Top of Information supplied

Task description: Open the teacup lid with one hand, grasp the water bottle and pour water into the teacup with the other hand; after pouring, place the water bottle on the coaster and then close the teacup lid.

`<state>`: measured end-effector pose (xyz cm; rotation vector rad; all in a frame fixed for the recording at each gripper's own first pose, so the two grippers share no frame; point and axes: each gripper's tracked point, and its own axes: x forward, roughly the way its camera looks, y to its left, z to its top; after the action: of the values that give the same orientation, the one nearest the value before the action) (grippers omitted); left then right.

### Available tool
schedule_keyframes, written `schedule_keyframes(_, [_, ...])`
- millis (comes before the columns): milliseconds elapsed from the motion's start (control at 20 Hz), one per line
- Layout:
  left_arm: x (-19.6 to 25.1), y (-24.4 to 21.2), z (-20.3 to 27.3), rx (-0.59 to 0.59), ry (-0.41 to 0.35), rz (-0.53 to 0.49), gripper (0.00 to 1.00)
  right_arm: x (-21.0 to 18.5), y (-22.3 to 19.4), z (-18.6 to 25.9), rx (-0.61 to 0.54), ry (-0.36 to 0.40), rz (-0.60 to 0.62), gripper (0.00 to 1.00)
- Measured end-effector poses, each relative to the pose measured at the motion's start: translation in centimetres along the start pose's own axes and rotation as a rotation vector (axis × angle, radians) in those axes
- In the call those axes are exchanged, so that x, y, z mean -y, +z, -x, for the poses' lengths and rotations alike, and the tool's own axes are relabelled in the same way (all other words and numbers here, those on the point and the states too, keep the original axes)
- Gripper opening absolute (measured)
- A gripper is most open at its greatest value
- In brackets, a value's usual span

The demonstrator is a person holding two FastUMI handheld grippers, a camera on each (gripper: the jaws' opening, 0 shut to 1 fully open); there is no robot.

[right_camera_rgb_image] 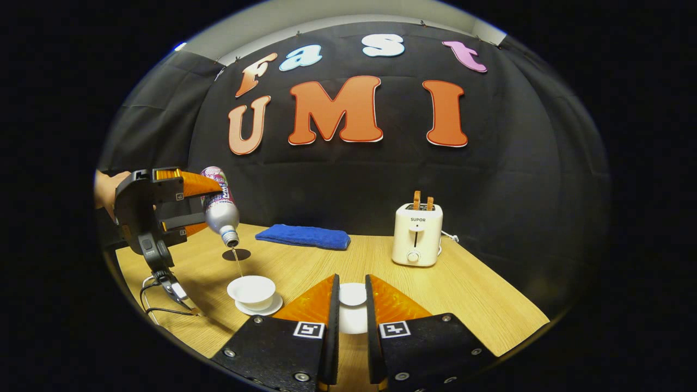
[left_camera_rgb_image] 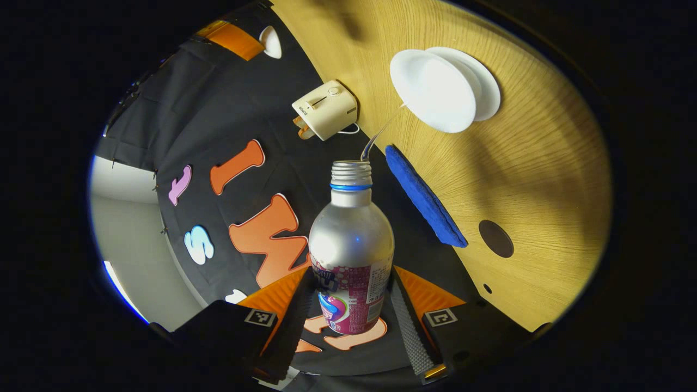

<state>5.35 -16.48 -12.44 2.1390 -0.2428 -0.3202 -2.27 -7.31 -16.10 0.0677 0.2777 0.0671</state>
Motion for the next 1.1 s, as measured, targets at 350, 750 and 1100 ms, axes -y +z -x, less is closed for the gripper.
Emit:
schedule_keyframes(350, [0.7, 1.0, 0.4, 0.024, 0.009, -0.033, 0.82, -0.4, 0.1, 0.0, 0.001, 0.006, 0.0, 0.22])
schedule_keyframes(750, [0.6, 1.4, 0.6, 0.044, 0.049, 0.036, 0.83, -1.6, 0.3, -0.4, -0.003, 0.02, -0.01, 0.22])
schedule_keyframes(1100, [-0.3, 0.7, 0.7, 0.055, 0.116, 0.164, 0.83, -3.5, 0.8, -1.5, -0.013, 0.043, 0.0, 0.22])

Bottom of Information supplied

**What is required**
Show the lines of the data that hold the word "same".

**Response to the exercise**
`<state>`: measured end-effector pose (xyz cm; rotation vector rad; all in a frame fixed for the recording at each gripper's own first pose, so the two grippers share no frame; point and axes: each gripper's tracked point, and its own axes: x forward, roughly the way its camera looks, y to its left, z to its top; after the action: of the values that give the same orientation, the one nearest the value before the action) (grippers omitted); left then right.
- In the call those axes are exchanged, so that x, y, z mean -y, +z, -x, for the poses' lengths and rotations alike, and the tool's own axes are relabelled in the same way (all other words and numbers here, those on the point and the states too, keep the original axes)

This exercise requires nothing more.